Santísimo Cristo Yacente, para la Hermandad de la Soledad, de Almagro. La tradición de las imágenes de Cristo Yacente, se remonta al siglo VIII, en que a finales de la época visigoda, se veneraba en Sevilla un imagen de Cristo muerto.

  A la invasión árabe la imagen fue escondida para evitar su profanación, como otras muchas de Sevilla. Cinco siglos después fue hallada, tras un muro, en una casa del barrio de los Humeros.
  Imagen que sirvió para iniciar el culto al Señor Muerto, y la procesión del Santo Entierro, todavía en el reinado de Fernando III el Santo. Nuestro joven escultor, Fariñas Romero, discípulo de Dubé de Luque, gran maestro de la imaginería Sevillana de finales del XX, ha realizado este Cristo Yacente, teniendo en cuenta en primer lugar, su sentido teológico
 

Porque una imagen religiosa es ante todo. Religiosa, representativa de un punto de la teología. La figura de Cristo Muerto, plantea ante todo más que la propia muerte, el sentido de la muerte: pasión aceptada, sacrificio doloroso, redención del linaje humano.

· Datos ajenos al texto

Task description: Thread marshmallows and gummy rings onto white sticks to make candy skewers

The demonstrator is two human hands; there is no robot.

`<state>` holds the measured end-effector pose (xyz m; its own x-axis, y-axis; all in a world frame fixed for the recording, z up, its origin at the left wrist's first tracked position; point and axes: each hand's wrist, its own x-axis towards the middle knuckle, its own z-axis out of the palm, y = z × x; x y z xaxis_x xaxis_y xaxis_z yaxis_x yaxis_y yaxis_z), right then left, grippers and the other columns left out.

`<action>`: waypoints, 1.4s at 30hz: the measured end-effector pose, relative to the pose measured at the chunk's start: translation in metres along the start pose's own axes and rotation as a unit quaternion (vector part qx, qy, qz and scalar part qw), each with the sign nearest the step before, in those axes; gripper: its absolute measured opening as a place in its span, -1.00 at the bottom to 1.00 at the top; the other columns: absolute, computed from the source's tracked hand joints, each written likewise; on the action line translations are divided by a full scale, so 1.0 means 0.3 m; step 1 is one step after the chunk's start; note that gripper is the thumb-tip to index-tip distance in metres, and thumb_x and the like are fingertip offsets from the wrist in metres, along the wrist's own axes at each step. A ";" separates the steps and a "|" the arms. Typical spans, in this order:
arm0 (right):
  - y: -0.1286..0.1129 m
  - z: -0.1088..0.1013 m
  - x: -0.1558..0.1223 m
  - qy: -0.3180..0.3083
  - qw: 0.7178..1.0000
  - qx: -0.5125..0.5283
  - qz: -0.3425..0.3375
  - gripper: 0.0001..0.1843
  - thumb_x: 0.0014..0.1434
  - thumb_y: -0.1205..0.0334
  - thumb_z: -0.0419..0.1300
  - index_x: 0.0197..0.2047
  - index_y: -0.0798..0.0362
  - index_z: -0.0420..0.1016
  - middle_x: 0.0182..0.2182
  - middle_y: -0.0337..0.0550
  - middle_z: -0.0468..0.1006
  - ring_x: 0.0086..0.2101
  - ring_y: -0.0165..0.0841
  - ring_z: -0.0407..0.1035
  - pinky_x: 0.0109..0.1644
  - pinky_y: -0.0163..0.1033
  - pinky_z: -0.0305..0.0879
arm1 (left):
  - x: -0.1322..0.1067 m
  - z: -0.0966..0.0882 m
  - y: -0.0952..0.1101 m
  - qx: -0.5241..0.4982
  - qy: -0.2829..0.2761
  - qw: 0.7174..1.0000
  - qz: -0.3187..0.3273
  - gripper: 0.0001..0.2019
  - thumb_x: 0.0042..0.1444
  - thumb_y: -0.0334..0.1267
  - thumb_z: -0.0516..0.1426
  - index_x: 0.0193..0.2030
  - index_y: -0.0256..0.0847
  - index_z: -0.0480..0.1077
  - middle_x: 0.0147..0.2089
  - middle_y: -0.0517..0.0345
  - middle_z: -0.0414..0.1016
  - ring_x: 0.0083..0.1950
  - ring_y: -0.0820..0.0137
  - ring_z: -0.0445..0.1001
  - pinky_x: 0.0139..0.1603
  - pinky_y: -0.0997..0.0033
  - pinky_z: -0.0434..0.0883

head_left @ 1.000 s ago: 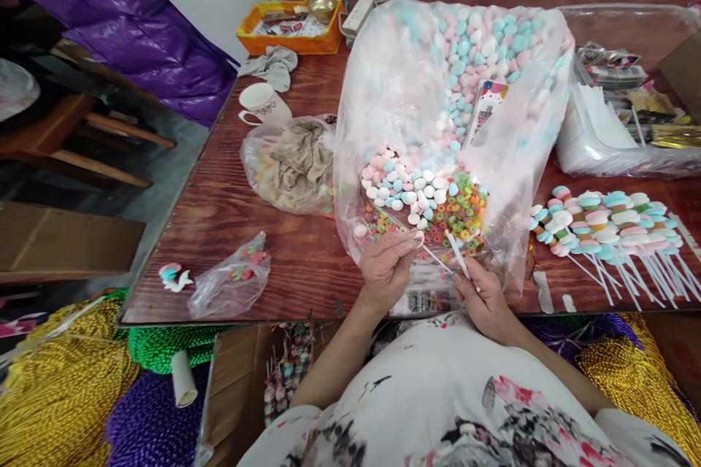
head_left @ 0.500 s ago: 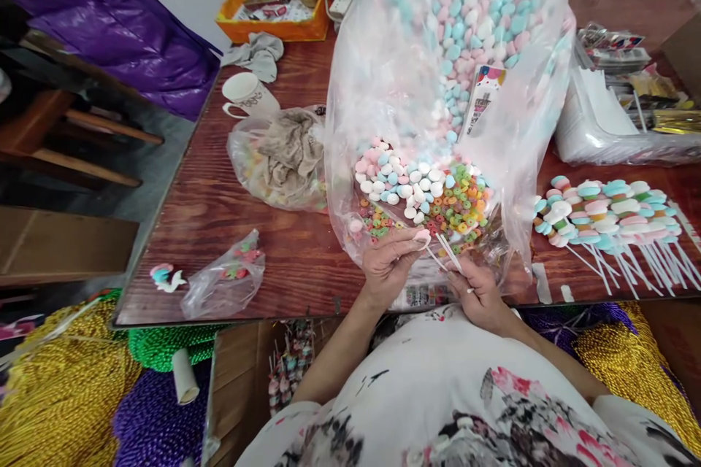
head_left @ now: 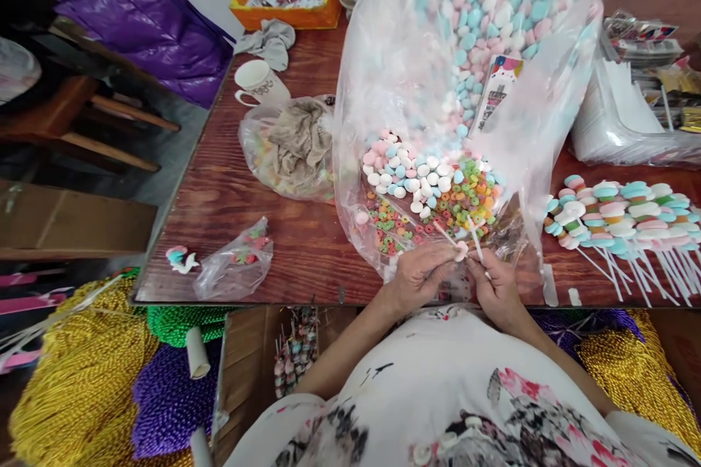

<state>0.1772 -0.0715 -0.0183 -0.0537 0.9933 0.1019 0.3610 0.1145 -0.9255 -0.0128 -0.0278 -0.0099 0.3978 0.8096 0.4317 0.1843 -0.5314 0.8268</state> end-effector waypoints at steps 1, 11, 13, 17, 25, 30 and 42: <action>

  Pero para que haya redención, es porque antes existió motivo para redimir. La Humanidad había delinquido, en el Paraíso Terrenal, al cometer el primer pecado, que se transmite desde el pie del árbol de la manzana hasta el pie del árbol de la Cruz.
  Todo el linaje humano, sometido a la servidumbre del pecado, generación tras generación. Cristo lo redime pero en su acto redentor, hay un ejercicio de piedad, de conmiseración, de lástima hacia el mundo.
  Piedad, conmiseración que ha de relajarse en la expresión del rostro de Cristo muerto. Cristo no va a sentir odio hacia quienes le crucificaron; pero tampoco Cristo ha de sentirse víctima, sufridor; la expresión del Cristo Muerto ha de reflejar ante todo esa piedad, conmiseración, hacía el mundo, al que redime.
 

Realizado para la Hermandad de Nuestra Señora de la Soledad y Santo Entierro de Almagro (Ciudad Real), procesionó por vez primera en esta Semana Santa 2004, en dicha localidad, el Viernes Santo 9 de Abril.

  La talla ha sido realizada en madera de cedro real y con una medida de 1.80 cm de altura; representa el rigos mortis, con piernas semiflexionadas y los rasgos característicos post mortem.
  Como datos curiosos cabe destacar que la moña derecha del sudario asemeja la forma de una rosa que simboliza la vida después de la muerte.